* About this exercise
Only one stretch of the records below should be repeated. It starts with the line containing "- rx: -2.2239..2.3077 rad" and goes on through the line containing "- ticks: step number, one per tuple", exactly as written.

* Data to use
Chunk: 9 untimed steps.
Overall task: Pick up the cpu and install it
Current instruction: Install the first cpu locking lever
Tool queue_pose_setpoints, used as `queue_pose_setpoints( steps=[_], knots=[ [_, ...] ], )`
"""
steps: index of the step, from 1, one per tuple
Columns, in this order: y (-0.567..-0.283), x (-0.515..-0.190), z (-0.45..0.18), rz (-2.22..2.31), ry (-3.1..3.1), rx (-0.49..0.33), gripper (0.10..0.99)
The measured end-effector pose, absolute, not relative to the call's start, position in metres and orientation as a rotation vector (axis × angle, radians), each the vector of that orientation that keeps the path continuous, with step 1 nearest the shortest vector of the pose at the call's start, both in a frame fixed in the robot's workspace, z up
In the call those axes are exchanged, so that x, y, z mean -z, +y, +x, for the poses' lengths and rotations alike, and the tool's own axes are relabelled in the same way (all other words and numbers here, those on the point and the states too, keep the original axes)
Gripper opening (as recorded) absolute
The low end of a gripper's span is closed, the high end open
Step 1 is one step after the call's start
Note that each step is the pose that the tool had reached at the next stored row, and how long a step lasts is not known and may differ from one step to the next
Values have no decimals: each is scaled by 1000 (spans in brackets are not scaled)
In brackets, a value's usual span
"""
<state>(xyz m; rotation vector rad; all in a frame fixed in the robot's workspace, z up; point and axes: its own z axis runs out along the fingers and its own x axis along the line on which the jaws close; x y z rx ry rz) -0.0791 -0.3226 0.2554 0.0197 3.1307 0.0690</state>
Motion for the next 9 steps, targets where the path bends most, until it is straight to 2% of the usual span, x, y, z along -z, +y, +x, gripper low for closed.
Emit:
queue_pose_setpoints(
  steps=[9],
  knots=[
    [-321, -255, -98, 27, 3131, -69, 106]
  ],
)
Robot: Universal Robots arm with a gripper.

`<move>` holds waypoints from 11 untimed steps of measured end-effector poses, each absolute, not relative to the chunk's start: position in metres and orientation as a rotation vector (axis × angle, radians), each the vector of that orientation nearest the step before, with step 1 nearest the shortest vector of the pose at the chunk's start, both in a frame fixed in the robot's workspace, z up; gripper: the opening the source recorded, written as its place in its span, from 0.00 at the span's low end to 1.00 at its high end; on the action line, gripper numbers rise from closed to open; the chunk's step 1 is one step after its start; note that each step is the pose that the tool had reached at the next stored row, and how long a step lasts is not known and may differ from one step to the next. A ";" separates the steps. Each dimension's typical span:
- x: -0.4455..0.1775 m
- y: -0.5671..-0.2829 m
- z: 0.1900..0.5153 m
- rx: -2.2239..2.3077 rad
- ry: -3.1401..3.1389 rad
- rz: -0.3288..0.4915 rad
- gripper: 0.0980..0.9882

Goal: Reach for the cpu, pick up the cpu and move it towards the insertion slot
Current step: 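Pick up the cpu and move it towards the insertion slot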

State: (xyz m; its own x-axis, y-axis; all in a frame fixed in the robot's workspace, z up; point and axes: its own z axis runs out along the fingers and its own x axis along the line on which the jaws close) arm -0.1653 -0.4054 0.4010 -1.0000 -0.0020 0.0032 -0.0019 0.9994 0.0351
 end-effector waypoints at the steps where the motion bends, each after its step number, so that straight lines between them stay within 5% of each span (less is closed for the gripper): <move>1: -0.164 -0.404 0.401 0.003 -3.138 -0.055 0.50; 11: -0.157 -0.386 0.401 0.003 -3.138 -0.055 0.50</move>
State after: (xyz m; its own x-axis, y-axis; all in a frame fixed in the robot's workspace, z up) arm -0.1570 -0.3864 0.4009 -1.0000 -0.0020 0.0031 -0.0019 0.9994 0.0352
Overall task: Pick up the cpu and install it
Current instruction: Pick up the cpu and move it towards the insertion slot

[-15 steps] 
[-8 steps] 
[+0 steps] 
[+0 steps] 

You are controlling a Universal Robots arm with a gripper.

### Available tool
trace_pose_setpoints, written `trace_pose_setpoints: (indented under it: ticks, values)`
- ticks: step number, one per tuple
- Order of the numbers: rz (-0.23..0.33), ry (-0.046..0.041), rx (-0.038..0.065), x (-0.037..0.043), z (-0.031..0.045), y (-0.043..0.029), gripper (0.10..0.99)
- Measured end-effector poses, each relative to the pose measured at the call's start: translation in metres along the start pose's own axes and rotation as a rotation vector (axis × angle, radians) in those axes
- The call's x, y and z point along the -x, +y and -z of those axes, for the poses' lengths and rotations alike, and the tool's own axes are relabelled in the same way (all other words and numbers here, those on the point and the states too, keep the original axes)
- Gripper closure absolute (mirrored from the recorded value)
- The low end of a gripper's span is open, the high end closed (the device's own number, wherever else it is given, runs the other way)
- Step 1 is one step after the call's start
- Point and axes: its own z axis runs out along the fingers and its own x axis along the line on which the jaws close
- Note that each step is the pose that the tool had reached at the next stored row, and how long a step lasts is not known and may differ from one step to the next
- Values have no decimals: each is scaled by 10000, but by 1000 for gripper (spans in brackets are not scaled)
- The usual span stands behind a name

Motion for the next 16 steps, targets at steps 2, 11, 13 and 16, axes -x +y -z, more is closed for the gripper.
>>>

* Task solution
- rx: -2.2239..2.3077 rad
- ry: -3.1401..3.1389 rad
- rz: -0.3288..0.4915 rad
- gripper: 0.0980..0.9882

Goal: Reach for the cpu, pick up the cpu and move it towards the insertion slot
Current step: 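Pick up the cpu and move it towards the insertion slot
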
State: (xyz m; its own x-axis, y-axis; all in a frame fixed in the robot's workspace, z up; point and axes: its own z axis runs out along the fingers and its own x axis along the line on which the jaws close) arm -0.1653 -0.4054 0.4010 -1.0000 -0.0020 0.0032 -0.0019 0.9994 0.0351
 end-effector waypoints at the steps where the motion bends, each after its step number, so that straight lines between them stay within 5% of each span (less is closed for the gripper): <move>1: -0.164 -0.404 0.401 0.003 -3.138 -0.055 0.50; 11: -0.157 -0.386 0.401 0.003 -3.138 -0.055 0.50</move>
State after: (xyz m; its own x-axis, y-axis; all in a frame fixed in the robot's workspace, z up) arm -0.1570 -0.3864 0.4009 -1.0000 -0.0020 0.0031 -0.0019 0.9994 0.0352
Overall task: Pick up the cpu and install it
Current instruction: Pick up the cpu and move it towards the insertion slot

[-15 steps] 
[-8 steps] 
[+0 steps] 
[+0 steps] 

You are controlling a Universal Robots arm with a gripper.

### Available tool
trace_pose_setpoints, written `trace_pose_setpoints: (indented under it: ticks, values)`
- ticks: step number, one per tuple

Here the exercise is finished.